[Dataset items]

═══

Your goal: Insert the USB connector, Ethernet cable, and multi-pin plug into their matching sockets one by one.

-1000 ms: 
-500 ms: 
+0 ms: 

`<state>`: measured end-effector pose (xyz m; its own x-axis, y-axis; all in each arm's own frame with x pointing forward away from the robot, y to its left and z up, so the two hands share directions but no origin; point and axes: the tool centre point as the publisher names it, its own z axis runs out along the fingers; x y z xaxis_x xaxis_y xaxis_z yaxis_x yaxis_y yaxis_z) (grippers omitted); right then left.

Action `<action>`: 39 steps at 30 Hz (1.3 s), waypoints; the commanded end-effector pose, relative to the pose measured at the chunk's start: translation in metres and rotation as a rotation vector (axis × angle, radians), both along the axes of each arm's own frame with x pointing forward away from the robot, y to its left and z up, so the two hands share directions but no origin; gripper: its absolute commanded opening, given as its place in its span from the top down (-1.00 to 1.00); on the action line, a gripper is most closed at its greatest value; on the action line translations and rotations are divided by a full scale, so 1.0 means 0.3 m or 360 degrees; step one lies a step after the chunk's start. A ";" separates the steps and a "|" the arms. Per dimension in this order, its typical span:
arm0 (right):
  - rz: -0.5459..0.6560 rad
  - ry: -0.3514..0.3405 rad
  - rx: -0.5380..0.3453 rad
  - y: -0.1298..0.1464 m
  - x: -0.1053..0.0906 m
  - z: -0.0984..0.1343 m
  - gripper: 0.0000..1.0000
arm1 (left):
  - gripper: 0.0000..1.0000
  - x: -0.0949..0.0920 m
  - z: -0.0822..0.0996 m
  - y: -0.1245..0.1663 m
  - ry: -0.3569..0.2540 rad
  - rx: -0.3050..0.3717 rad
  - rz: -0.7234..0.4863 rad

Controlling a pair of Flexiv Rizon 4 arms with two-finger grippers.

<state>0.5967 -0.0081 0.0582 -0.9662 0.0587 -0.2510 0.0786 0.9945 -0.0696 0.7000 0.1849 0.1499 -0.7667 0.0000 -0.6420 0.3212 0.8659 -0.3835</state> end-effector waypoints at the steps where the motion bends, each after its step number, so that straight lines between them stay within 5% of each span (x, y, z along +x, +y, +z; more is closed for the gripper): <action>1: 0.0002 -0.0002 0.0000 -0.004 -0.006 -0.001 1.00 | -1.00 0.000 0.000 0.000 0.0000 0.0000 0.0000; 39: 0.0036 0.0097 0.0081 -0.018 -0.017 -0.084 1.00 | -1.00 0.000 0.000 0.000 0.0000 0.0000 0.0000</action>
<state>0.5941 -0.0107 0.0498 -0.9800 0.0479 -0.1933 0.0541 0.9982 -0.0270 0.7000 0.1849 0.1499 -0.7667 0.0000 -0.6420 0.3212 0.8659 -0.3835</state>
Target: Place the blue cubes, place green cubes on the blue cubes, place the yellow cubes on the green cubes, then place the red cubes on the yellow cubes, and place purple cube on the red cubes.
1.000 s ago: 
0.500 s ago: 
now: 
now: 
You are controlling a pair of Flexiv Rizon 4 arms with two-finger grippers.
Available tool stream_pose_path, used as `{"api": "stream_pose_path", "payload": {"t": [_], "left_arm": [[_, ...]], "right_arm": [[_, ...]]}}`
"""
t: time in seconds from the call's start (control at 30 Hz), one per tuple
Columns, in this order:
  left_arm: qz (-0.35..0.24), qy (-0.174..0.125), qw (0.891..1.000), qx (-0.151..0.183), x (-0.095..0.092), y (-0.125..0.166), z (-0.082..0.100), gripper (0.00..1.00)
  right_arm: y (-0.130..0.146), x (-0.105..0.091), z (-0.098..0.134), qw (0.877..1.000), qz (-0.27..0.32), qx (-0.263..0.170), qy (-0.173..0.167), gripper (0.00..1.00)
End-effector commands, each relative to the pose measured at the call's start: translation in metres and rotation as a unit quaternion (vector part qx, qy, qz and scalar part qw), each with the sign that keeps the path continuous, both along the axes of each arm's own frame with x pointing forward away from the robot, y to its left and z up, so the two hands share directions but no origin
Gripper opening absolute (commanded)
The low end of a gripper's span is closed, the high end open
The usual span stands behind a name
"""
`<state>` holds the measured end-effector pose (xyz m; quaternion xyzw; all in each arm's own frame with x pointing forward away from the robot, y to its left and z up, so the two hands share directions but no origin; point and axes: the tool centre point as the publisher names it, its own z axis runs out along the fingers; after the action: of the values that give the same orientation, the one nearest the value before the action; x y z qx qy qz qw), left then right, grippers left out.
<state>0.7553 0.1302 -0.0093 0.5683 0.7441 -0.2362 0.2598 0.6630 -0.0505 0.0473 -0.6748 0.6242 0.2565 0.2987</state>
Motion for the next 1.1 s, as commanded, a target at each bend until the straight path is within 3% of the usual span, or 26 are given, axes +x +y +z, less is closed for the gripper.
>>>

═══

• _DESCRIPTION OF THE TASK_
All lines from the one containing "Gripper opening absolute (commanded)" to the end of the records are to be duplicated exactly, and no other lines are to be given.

• _OUTPUT OF THE TASK_
Gripper opening absolute (commanded)
The low end of a gripper's span is closed, the high end open
The usual span stands behind a name
"""
`<state>` holds the measured end-effector pose (xyz m; quaternion xyzw; all in each arm's own frame with x pointing forward away from the robot, y to its left and z up, so the two hands share directions but no origin; point and axes: the tool centre point as the publisher names it, its own z axis runs out along the fingers; after the action: of the values that give the same orientation, the one nearest the value before the action; x y z qx qy qz qw), left then right, grippers left out.
<state>0.7553 0.1302 -0.0093 0.5683 0.7441 -0.2362 0.2598 0.6630 -0.0505 0.0473 -0.6748 0.6242 0.2565 0.2987</state>
Motion for the next 1.1 s, as commanded, a target at each bend until the straight path is within 3% of the usual span, or 26 are given, axes +x +y +z, less is closed for the gripper.
>>>

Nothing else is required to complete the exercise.